REQUIREMENT: Of all the lines below, output only those starting at the one with "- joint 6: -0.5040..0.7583" and ending at the one with "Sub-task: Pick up", both ends included, exactly as written.

[MATERIAL SUPPLIED — start]

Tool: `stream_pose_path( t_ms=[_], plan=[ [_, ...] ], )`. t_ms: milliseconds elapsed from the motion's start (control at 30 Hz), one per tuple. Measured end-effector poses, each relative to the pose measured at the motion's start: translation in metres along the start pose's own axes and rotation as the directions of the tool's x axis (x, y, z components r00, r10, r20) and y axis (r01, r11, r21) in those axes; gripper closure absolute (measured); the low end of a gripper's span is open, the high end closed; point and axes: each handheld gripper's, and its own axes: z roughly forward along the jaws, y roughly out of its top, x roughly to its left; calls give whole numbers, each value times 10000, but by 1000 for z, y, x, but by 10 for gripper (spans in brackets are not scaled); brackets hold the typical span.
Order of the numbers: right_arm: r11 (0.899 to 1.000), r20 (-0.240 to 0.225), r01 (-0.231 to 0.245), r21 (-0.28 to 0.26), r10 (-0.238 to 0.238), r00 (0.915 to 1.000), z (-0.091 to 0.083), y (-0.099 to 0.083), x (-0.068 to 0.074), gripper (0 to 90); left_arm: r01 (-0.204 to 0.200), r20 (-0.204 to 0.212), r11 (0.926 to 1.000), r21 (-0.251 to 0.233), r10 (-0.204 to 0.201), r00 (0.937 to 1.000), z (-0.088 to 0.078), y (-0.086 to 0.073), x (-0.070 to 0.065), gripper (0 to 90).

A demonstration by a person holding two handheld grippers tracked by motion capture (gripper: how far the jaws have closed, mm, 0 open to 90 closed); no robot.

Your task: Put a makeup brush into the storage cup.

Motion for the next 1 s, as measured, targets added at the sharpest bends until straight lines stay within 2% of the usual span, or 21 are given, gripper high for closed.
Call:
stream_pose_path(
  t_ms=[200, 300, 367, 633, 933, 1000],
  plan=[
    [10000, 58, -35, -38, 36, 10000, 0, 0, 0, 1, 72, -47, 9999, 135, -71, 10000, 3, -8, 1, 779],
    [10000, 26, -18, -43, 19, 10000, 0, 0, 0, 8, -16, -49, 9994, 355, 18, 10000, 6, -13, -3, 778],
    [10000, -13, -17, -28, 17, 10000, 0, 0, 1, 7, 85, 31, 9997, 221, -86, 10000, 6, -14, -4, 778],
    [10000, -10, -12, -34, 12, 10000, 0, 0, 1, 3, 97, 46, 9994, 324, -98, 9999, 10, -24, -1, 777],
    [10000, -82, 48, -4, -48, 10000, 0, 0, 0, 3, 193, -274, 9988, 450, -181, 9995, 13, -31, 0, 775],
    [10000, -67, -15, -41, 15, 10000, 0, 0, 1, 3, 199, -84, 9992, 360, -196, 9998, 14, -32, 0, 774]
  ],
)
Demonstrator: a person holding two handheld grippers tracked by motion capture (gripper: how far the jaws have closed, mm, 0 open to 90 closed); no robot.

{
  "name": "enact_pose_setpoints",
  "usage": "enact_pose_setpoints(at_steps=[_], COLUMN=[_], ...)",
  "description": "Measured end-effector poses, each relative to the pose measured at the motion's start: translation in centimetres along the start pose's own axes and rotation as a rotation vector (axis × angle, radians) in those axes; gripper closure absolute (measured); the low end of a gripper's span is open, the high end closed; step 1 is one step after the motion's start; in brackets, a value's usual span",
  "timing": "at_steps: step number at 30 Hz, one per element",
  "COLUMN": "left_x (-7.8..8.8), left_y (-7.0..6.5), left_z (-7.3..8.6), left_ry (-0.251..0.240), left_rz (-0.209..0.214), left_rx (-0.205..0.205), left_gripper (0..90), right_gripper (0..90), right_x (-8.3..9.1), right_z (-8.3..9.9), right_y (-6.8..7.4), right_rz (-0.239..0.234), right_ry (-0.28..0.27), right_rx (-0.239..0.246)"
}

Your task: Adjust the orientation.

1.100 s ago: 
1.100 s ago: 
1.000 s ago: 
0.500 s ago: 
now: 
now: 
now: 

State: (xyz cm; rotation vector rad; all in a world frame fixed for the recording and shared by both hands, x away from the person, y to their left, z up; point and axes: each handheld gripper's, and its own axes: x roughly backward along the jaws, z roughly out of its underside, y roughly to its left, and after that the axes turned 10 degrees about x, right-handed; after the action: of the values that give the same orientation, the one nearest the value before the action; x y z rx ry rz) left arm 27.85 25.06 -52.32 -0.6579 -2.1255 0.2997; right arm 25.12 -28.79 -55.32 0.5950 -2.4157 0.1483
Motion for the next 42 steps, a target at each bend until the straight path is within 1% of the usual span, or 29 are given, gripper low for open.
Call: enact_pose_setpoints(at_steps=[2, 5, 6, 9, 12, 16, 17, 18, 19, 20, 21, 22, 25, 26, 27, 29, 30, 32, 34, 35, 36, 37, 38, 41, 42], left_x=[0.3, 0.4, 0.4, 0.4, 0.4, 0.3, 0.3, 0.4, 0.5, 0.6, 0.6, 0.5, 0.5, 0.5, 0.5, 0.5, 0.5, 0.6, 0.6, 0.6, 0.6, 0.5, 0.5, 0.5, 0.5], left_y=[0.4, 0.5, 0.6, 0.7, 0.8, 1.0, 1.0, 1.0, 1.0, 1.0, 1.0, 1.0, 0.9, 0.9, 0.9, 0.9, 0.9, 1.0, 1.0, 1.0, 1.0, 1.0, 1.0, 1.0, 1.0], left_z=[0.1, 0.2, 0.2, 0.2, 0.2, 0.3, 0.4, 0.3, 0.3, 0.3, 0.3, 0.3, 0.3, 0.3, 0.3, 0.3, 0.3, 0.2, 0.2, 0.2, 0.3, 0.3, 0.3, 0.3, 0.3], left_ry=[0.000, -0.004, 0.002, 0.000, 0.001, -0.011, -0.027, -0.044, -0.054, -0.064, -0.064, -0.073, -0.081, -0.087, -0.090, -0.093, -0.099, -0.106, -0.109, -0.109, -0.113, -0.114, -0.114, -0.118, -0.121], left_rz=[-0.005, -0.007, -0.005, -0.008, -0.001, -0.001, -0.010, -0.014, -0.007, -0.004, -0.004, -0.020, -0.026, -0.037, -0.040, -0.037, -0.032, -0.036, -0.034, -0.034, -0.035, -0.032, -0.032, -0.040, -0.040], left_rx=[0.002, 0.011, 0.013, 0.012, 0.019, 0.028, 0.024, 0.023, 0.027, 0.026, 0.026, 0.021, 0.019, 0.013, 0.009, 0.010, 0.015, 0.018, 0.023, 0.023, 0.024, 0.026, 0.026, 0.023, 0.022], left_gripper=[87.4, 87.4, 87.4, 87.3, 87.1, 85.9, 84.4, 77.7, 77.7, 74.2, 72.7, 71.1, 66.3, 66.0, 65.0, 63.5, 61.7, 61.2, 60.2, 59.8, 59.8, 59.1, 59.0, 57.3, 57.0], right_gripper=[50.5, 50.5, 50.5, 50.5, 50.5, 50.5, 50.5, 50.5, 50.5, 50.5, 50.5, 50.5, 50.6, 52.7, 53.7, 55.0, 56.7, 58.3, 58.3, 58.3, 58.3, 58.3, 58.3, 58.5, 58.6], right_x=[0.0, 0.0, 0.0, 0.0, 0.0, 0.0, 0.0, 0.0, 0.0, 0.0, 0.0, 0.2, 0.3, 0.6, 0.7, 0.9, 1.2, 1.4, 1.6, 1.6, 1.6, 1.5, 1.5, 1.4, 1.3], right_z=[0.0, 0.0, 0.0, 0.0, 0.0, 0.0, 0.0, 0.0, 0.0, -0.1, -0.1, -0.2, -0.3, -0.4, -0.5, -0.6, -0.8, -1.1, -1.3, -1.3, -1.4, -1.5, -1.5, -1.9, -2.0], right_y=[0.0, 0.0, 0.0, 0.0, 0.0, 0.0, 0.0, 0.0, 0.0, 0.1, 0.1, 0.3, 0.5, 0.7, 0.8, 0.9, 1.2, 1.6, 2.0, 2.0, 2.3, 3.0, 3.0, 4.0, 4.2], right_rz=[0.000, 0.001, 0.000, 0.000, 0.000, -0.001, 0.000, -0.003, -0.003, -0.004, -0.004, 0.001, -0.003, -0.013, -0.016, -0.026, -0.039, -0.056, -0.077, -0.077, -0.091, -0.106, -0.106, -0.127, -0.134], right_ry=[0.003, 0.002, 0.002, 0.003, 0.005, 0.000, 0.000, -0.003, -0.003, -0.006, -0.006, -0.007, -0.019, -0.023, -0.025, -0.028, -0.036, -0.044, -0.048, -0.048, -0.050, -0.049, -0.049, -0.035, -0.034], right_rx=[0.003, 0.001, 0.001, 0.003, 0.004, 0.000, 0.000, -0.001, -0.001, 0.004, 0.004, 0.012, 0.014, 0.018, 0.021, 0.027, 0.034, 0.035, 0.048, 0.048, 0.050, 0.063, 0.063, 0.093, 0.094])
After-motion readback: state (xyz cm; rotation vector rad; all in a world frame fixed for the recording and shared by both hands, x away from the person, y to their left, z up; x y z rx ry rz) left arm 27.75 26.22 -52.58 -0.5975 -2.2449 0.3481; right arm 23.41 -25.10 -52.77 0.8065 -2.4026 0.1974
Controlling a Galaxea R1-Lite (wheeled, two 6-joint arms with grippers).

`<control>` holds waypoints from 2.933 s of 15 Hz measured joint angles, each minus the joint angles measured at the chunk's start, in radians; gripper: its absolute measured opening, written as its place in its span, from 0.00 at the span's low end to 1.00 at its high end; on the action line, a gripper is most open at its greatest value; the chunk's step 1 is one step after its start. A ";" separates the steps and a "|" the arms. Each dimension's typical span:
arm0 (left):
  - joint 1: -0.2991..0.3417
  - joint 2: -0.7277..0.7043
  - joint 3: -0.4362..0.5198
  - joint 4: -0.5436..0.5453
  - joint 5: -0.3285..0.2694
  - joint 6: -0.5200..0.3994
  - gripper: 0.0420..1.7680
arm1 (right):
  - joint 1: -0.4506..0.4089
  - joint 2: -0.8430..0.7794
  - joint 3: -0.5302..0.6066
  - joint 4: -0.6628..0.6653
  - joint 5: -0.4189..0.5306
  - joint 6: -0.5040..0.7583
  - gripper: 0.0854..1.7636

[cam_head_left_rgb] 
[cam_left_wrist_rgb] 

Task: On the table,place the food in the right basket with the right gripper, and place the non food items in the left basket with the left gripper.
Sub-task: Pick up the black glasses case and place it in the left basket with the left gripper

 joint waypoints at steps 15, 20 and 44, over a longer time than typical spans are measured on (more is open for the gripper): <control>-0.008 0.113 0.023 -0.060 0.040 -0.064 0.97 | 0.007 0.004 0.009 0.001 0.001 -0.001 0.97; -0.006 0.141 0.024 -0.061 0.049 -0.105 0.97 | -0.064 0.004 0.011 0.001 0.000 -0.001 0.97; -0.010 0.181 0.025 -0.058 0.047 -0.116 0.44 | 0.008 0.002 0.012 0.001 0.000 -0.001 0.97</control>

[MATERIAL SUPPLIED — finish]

SOLVED PROBLEM:
  - joint 6: -0.5040..0.7583
  - gripper: 0.0854..1.7636

[cam_head_left_rgb] 
[cam_left_wrist_rgb] 

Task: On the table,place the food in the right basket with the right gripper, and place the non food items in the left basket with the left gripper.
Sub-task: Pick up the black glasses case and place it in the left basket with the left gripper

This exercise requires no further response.